Monosodium Glutamate or “MSG” is increasing in popularity in many countries, particularly those in Asia. I am currently living in Thailand and on a number of occasions I witnessed the chef adding a mysterious white powder to my food. Was my food being spiked I pondered? If the definition of spiked is measured as adding drugs or alcohol to someone’s drink or food without them knowing, then no I was not being spiked. If the definition is used a little more loosely as someone adding a chemical to your food that might cause problems to your health then yes it is possible I was being spiked. I became curious to the effect MSG has on one’s health, unfortunately the research seems to be sketchy in certain areas.
What is MSG
Put simply MSG is a food additive. It stands for Monosodium Glutamate. Sodium being the ingredient in table salt and glutamate is a synonym of glutamic acid and is a naturally occurring amino acid.
A chemist named Kikunae originally derived it from seaweed over 100 years ago. He quickly discovered that it had flavor enhancing properties. The FDA states today it is made by fermenting food such as starch, sugar cane or molasses :S. Perhaps I have been fermenting my food in a different manner?
MSG is used as a flavor enhancer in various foods. No surprise the convenience foods (snacks, soups, instant noodles etc.) are of top the list. However as I discovered it is now also used in foods where originally it had no place, such as my green curry!
MSG and global demand
The global demand for MSG has been growing, particularly in Asia due to the fact that in many Asian cuisines it has increasingly become a key ingredient. China seems happy enough to fill this demand as it is both the leading producer and the leading consumer of MSG. However MSG has seen substantial growth in other countries such as Thailand, Indonesia, Vietnam, Brazil and Nigeria. Fortunately the demand in European countries and North America is relatively low.
How does MSG affect our health?
There have been many skeptics regarding human consumption of MSG, saying that this flavor enhancer is accompanied by negative physiological symptoms which include headaches. This has humorously been titled Chinese Restaurant Syndrome (CRS).
However at present there seems to be a lack of solid scientific evidence to support these claims.
John Olney a neuroscientist injected MSG into mice and concluded that the additive causes a number of neurological problems in his subjects, including brain lesions and impaired development. This sounds interesting and can perhaps explain the headaches? However critics of this study say we do not inject MSG rather we ingest it making the study less valid. They also point out that those mice were injected with MSG in quantities fit for a horse.
Another study conducted in 1993 tested 71 subjects for CRS reactions after consuming MSG. However they concluded that “realistic scientific evidence linking the syndrome to MSG could not be found.”

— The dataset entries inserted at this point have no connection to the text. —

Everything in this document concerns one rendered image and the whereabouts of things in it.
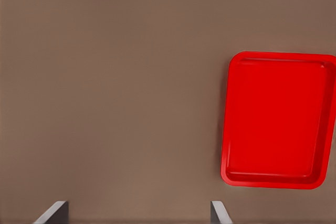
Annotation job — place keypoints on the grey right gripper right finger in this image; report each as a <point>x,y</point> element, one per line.
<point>218,214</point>

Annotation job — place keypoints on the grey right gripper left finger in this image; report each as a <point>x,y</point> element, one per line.
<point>55,214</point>

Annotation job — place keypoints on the red rectangular tray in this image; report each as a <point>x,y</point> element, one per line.
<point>278,121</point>

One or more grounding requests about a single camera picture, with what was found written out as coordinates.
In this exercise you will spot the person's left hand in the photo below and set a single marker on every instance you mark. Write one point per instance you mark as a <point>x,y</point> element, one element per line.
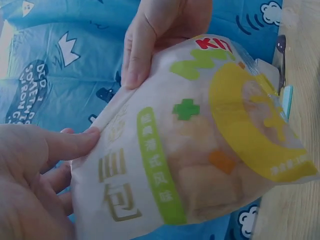
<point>22,180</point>

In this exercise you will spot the dark spoon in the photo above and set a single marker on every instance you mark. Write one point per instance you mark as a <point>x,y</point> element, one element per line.
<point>282,57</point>

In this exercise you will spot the pale bread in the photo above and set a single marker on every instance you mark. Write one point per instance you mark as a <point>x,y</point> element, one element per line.
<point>200,180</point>

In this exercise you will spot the teal and white packet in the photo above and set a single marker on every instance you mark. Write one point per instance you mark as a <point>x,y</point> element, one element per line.
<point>288,102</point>

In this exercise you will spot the white plastic bread bag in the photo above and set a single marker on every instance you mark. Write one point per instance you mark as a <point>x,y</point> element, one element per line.
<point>155,150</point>

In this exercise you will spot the person's right hand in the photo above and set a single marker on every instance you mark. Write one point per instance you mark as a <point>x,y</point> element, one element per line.
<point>170,22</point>

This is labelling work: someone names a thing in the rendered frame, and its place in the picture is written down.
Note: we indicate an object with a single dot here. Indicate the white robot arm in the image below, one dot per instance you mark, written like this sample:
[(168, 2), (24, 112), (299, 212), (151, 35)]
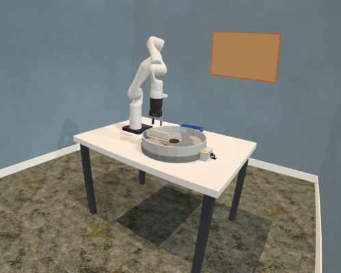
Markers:
[(157, 68)]

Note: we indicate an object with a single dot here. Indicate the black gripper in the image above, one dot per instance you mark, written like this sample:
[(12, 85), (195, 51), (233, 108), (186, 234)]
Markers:
[(156, 100)]

The largest double-blind placebo-controlled study on MSG was conducted in 2000. Researchers tested 130 subjects who claimed they were sensitive to the additive. This time the researchers discovered that MSG created minor and short-lasting reactions in certain individuals, however these could not be reproduced consistently during later test.
Why do we need it?
According to certain members of the scientific community MSG triggers the fifth human taste, a savory taste known as umami which is a taste that naturally occurs in foods such as meat broths, fish and mushrooms. Up until recently we were considered to have four key tastes (salty, sweet, bitter, and sour.)

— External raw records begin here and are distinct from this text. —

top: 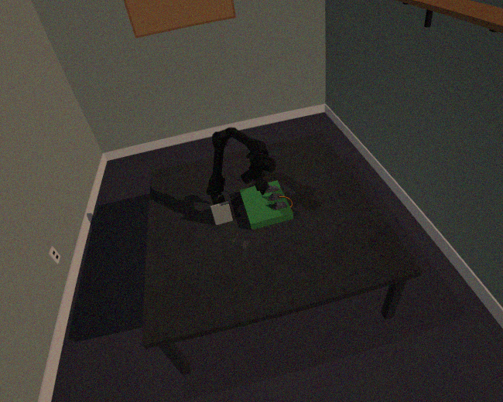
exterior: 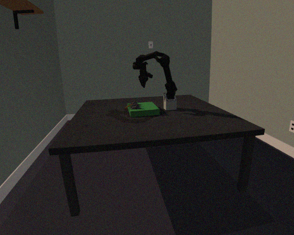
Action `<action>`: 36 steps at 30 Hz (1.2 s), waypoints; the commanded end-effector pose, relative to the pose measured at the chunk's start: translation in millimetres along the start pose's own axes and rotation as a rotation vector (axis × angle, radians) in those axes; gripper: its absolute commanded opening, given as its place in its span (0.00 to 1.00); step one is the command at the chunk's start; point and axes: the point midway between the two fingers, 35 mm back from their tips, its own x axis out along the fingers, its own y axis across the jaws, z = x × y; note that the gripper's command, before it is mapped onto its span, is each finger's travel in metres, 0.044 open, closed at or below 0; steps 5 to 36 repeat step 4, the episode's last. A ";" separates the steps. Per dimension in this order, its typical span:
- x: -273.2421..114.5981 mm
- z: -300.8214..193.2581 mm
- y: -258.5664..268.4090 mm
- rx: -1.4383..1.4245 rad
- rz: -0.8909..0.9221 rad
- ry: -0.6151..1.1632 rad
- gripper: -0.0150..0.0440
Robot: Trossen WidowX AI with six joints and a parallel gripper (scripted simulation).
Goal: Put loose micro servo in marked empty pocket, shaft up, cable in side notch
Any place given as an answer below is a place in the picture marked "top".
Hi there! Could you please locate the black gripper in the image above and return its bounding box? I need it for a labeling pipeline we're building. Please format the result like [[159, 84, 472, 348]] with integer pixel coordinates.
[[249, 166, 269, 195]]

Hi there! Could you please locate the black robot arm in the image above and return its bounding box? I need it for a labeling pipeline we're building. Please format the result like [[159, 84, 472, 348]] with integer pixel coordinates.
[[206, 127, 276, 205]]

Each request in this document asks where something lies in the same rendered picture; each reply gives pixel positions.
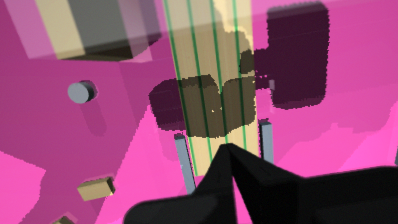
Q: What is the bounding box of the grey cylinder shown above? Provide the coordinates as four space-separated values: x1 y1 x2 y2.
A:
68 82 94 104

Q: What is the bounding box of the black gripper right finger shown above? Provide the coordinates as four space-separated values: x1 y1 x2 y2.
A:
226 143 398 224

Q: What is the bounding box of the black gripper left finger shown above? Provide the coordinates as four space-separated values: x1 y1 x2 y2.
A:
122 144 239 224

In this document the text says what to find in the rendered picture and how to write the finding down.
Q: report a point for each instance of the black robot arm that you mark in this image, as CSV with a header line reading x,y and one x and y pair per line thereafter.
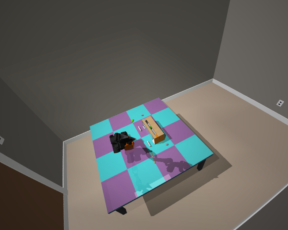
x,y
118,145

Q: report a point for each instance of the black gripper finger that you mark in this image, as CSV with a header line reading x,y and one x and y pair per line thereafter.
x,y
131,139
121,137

Some of these flavors are rarer in nature which encourages us to gorge on them when they are present as it the case with sweet and salty flavors. In modern society we have an abundance of the foods and in turn flavors that were rare in nature. This means left unchecked we can pretty much gorge on them until we are the size of cars, which is precisely what some people to do. They hit our primordial sensors and reward us for indulgent behavior.
Umami may also be a flavor which encourages us to overconsume. As MSG provides this flavor it may lead us to consume more than we would have had it not been present. In one study researchers found that people who eat more MSG are more likely to be overweight or obese. The study published in the American Journal of Clinical Nutrition followed 10,000 adults in China for about 5.5 years on average. They found men and women who ate the most MSG (a median of 5 grams a day) were about 30 percent more likely to become overweight by the end of the study than those who ate the least amount of the flavor enhancer (less than a half-gram a day).
What is surprising is the increased risk wasn’t merely because people were indulging in more calorie dense, MSG-rich foods. The link between high MSG intake and being overweight held even after accounting for the total number of calories people ate.
Although the scientific consensuses hasn’t fully concluded whether MSG is a bad as some critics say there does appear to be some evidence that it isn’t as safe as certain groups, probably those who are selling it are advocating.
I have to admit as with many I do find science interesting. However I don’t think we should solely rely on science to determine what we eat. I have an innate distrust for MSG so instead of waiting for more science to prove further adverse effects I will be saying “mai sai pong chuu rot”, which as you have probably guessed in Thai means NO MSG!